Saturday 29 October 2016, 8pm
The annual Match&Fuse London festival brings together the most compelling bands emerging across Europe in a 2-day event with 22 different acts from 14 countries. Borderless and genre-less, it is all about European exchange – something particularly poignant at present.
Cafe Oto and Oto's Project Space host Saturday night with invited collaborations between free jazz practitioners. A highlight is the first UK appearance of Susana Santos Silva from Portugal on trumpet with Evan Parker on saxophone playing a completely improvised set. Combining force with sensitivity, harpist Julie Campiche (CH) will work with UK bassist Pete Marsh and Paul May on drums (Woven Entity, Fourth Page).
There are two sax/guitar duets with Julie Kjaer, an in-demand improviser working with the soaring guitar of Chris Sharkey (Shiver), and Ripsaw Catfish (UK) - the established and respected team of Cath Roberts and Anton Hunter. Fusing the music styles, Match&Fuse throw the harsh sounds of Skrap (NO) and the narratives of jazz trio, Mario Rom's Interzone (AT) into the mix. Match&Fuse is less about established acts, and more about energy and engaging artistry.

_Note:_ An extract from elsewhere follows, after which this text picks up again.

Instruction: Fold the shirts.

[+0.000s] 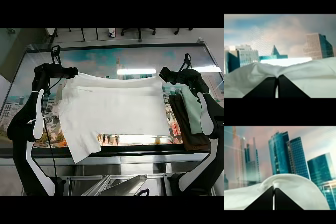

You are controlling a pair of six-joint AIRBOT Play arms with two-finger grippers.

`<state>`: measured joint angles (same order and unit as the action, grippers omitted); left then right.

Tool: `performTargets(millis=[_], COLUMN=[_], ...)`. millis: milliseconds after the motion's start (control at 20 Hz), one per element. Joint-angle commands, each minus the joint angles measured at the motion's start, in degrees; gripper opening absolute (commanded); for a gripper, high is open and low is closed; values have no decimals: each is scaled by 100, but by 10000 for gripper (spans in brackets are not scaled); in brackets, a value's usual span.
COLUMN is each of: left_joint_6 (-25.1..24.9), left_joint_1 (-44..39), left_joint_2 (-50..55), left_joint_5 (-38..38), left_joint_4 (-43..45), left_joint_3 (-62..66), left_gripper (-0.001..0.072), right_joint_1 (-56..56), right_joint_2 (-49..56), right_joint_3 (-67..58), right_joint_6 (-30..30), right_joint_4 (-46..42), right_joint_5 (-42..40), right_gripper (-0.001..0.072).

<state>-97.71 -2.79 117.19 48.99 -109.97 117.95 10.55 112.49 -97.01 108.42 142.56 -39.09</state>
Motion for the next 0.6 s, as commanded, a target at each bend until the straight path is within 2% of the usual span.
performTargets(millis=[0, 150, 300, 400, 550], left_joint_6=[-81, 74, 597, 850, 953], left_joint_1=[15, 15, -103, -153, -153], left_joint_2=[-372, -490, -492, -490, -490], left_joint_5=[151, 1215, 2291, 2911, 3287], left_joint_4=[96, 393, 1226, 1456, 1447], left_joint_3=[-98, -98, -136, -334, -872], left_gripper=[12, 13, 12, 12, 12], right_joint_1=[59, 79, 26, -83, -343], right_joint_2=[203, 133, -92, -173, -173], right_joint_3=[-382, -382, -376, -363, -321], right_joint_6=[-70, -378, -855, -1300, -1886], right_joint_4=[-31, -654, -1871, -2719, -3965], right_joint_5=[-579, -1290, -1700, -1860, -2026], right_gripper=[15, 15, 15, 14, 15])
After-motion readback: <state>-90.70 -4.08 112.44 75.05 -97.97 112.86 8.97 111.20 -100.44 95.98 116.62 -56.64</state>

Match&Fuse is a pan-European festival and touring network for innovative and high quality underground music. The idea is simple – give bands the chance to play and network outside their homeland and everyone the opportunity to hear the most engaging instrumental and vocal music from Europe. It is about matching bands from different countries and then having them 'fuse' (play) together to create new works. Run by a genuine network of supportive partners (such as Les Productions du Vendredi in Toulouse), Match&Fuse is building a reputation for imaginative curation in contexts with a difference.
"If you've ever been tempted by free improvisation, Parker is your gateway drug." - Stewart Lee
Evan Parker has been a consistently innovative presence in British free music since the 1960s. Parker played with John Stevens in the Spontaneous Music Ensemble, experimenting with new kinds of group improvisation and held a long-standing partnership with guitarist Derek Bailey. The two formed the Music Improvisation Company and later Incus Records. He also has tight associations with European free improvisations - playing on Peter Brötzmann's legendary 'Machine Gun' session (1968), with Alexander Von Schlippenbach and Paul Lovens (A trio that continues to this day), Globe Unity Orchestra, Chris McGregor's Brotherhood of Breath, and Barry Guy's London Jazz Composers Orchestra (LJCO).
Though he has worked extensively in both large and small ensembles, Parker is perhaps best known for his solo soprano saxophone music, a singular body of work that in recent years has centred around his continuing exploration of techniques such as circular breathing, split tonguing, overblowing, multiphonics and cross-pattern fingering. These are technical devices, yet Parker's use of them is, he says, less analytical than intuitive; he has likened performing his solo work to entering a kind of trance-state. The resulting music is certainly hypnotic, an uninterrupted flow of snaky, densely-textured sound that Parker has described as "the illusion of polyphony". Many listeners have indeed found it hard to credit that one man can create such intricate, complex music in real time.
Julie Kjær's edgy and thoughtful playing and ‘dark, otherworldly imagery’ (Jazzwise) has become increasingly evident around Europe, inhabiting ground between composition and free improv. Experimenting with extended techniques, sound and rhythm she pushes her instruments to their limits. She tours internationally with Norwegian drummer Paal Nilssen-Love and his Large Unit and she has toured internationally and recorded with Django Bates and StoRMChaser. Currently her main focus is on her trio, Julie Kjær 3, with bass player John Edwards and drummer Steve Noble. They’ve just released their debut album on 14th March '16 on Clean Feed. Julie also plays with London Improvisers Orchestra and is a leader and side woman of several other English and Danish ensembles. In 2014 she was chosen to be a Sound and Music “New Voice” Artist and was chosen as a featured composer by the British Music Collection.